どれもかなり見やすいテーマなので、色指定だけで済むのであればカスタマイズなしで利用するのも選択肢に入るのではないでしょうか。
defaultを拡張したテーマを作成する
拡張する場合はこれだけで済みます。
@import 'default';
私が愛用しているWebStorm(JetBrainsのIDE)だと、defaultが解決できずに赤線が引かれますが、無視して構いません。

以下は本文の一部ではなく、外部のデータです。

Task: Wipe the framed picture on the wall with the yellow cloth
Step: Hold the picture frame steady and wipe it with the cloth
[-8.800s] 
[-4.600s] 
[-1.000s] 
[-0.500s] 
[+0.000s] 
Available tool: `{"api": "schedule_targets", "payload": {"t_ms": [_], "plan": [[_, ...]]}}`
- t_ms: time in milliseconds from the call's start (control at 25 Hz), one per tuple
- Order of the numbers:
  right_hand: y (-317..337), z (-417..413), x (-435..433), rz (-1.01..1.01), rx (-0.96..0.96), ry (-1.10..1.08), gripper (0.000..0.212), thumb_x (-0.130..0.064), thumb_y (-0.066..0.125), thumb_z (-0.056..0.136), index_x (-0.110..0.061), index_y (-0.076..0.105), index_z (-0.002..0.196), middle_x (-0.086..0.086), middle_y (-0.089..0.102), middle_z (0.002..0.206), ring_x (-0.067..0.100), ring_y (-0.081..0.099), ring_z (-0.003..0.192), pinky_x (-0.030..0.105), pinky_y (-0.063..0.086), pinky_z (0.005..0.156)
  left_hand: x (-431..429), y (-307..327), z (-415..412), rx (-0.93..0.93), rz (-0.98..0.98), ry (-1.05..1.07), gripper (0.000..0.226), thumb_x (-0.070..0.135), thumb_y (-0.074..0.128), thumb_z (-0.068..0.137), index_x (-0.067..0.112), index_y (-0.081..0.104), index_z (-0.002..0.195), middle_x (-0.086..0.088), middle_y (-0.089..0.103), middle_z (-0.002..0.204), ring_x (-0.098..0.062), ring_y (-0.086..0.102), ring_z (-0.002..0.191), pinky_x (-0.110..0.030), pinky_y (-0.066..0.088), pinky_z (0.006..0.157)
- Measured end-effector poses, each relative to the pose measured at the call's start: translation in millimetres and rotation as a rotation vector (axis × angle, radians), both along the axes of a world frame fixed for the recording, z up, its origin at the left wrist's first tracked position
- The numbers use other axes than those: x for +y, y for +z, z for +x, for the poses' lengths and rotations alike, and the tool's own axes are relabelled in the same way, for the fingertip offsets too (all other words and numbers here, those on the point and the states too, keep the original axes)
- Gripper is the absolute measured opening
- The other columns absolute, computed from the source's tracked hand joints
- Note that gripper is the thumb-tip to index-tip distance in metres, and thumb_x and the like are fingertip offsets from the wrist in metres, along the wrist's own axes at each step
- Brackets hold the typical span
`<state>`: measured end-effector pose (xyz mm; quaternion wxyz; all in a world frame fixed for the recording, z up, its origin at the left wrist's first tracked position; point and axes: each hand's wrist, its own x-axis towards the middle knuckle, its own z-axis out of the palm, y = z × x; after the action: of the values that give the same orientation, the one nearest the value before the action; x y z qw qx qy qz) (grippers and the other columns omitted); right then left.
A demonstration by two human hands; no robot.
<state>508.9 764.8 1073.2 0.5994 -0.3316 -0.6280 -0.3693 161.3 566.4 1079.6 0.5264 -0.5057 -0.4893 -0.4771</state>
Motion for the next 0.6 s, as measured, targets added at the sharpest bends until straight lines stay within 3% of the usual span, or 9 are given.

どうしても気になるようなら、警告を消すことも可能です。
+ /*noinspection CssUnknownTarget*/
@import 'default';
カスタマイズ
公式ドキュメント
例えば、背景色を変えたいならsectionに指定すればOKです。
section {
background-color: lightblue;
}
企業なら会社ロゴを入れたりするといい感じになります。
特定のページのみカスタマイズ
Markdownに以下の記述を追加します。
<!-- _class: title -->
すると、出力されるHTMLは <section class="title">
に変わるので、section.titleにCSS定義を追加すればOKです。
section {
background-color: red;
}
GitHub Actionsによる自動化
今回想定する使い方
- mainブランチにマージされたら、MarkdownファイルからPDFファイルを作成する
- 作成されたPDFファイルをGoogleドライブに置いて共有する(artifactsで保存し、手動でアップロードする)
- GitHub Pagesで公開する
marp-cli-action
を利用するのが一番簡単そうでした。
ワークフロー(全文)
name: Convert Markdown into PDF
on:
push:
branches:
- main
workflow_dispatch:
jobs:
publish:
runs-on: ubuntu-latest
steps:
- uses: actions/checkout@v3
- name: Convert Markdown into PDF
uses: KoharaKazuya/marp-cli-action@v2
with:
config-file: ./.marprc-ci.yml
generate-html: true
generate-pdf: true
- name: Save outputs
uses: actions/upload-artifact@v2
with:
name: output
path: ./output
- name: Deploy to GitHub Pages
uses: peaceiris/actions-gh-pages@v3
with:
github_token: ${{ secrets.GITHUB_TOKEN }}
publish_dir: ./output
トリガー
name: Convert Markdown into PDF
on:
push:
branches:
- main
workflow_dispatch:
- mainブランチがプッシュされたとき
- 手動実行
marp-cli-action
jobs:
publish:
runs-on: ubuntu-latest
steps:
- uses: actions/checkout@v3
- name: Convert Markdown into PDF
uses: KoharaKazuya/marp-cli-action@v2
with:
config-file: ./.marprc-ci.yml
generate-html: true
generate-pdf: true
HTML, PDFファイルを作成します。
設定ファイルは .marprc-ci.yml
を使用します。
成果物を保存
- name: Save outputs
uses: actions/upload-artifact@v2
with:
name: output
path: ./output
output.zipをダウンロードできるようになります。
出力されたファイルをGoogleドライブ等で共有したい場合はこちらを使ってください。
GitHub Pagesで公開する
- name: Deploy to GitHub Pages
uses: peaceiris/actions-gh-pages@v3
with:
github_token: ${{ secrets.GITHUB_TOKEN }}
publish_dir: ./output
outputディレクトリのファイルを公開します。
GitHubの Settings > Actions > General > Workflow permissions
を Read and write permissions
にする必要があります。
成功すると、outputディレクトリ配下のファイルがgh-pages
ブランチにプッシュされます。
良い感じに設定すると、以下のようにアクセスできます。
まとめ
Marpを使うことで、勉強会の登壇資料や、採用資料などを効率よく作成できます。
資料作成に疲弊している方はぜひ試してみてください。